A typical RL load is represented by the combination of the resistor R_load and inductor L_load. In the case of an island operation, the state space equations describing the load dynamics are given in Equation (9). If the isolation switch closed, the voltage of the multiple parallel VSGs system is controlled by the voltage of the grid, so $u_{PCC}=u_{grid}$.

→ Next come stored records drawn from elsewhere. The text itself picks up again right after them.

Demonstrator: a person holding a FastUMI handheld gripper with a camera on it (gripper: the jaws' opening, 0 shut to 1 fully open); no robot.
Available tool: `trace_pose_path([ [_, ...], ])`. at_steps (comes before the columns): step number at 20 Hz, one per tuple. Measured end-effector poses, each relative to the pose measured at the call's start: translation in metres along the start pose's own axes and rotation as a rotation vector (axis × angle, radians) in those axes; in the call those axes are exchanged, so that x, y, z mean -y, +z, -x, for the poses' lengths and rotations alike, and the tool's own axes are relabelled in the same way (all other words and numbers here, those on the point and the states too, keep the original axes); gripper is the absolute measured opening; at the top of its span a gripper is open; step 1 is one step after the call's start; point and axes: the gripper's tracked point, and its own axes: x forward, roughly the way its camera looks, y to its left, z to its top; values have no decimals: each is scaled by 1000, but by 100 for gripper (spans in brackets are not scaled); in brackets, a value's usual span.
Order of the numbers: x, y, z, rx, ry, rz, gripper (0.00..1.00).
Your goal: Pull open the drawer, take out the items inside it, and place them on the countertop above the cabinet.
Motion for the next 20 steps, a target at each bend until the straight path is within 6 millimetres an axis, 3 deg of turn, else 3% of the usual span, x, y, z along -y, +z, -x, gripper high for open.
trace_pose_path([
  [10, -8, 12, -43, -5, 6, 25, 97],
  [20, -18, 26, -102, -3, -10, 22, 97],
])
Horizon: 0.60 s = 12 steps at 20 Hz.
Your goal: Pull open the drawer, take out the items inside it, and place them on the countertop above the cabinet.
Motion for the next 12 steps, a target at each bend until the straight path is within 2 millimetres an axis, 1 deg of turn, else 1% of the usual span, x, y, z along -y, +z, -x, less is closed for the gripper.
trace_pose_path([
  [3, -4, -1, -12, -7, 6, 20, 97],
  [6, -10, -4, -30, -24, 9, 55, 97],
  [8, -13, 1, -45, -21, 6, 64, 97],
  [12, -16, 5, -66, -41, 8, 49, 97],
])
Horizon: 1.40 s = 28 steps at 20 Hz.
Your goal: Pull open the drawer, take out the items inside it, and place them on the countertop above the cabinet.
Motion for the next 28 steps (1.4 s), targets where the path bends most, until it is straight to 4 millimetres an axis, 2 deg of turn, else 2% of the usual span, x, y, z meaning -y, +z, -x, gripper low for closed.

$$\{\begin{array}{c}\frac{\mathrm{d}{i}_{ld}}{\mathrm{d}t}=-\frac{R_{load}}{L_{load}}{i}_{ld}+\frac{1}{L_{load}}{u}_{PCCd}+\omega i_{lq}\\ \frac{\mathrm{d}{i}_{lq}}{\mathrm{d}t}=-\frac{R_{load}}{L_{load}}{i}_{lq}+\frac{1}{L_{load}}{u}_{PCCq}-\omega i_{ld}\end{array}$$

(9)

3.1.2. Control System Part

● abc-dq and dq-abc Transformation

In the control system of the multiple parallel VSGs system as shown in Figure 5, the output voltage and current of the VSG interface in the stationary reference frame are transformed into d-axis and q-axis components through a abc-dq block. Following this, after a series of mathematical algorithms, a dq-abc block is used to obtain the three-phase modulation voltage in the stationary reference frame at the end. The transformation matrices of the abc-dq block and dq-abc block are defined by Equations (10) and (11), separately.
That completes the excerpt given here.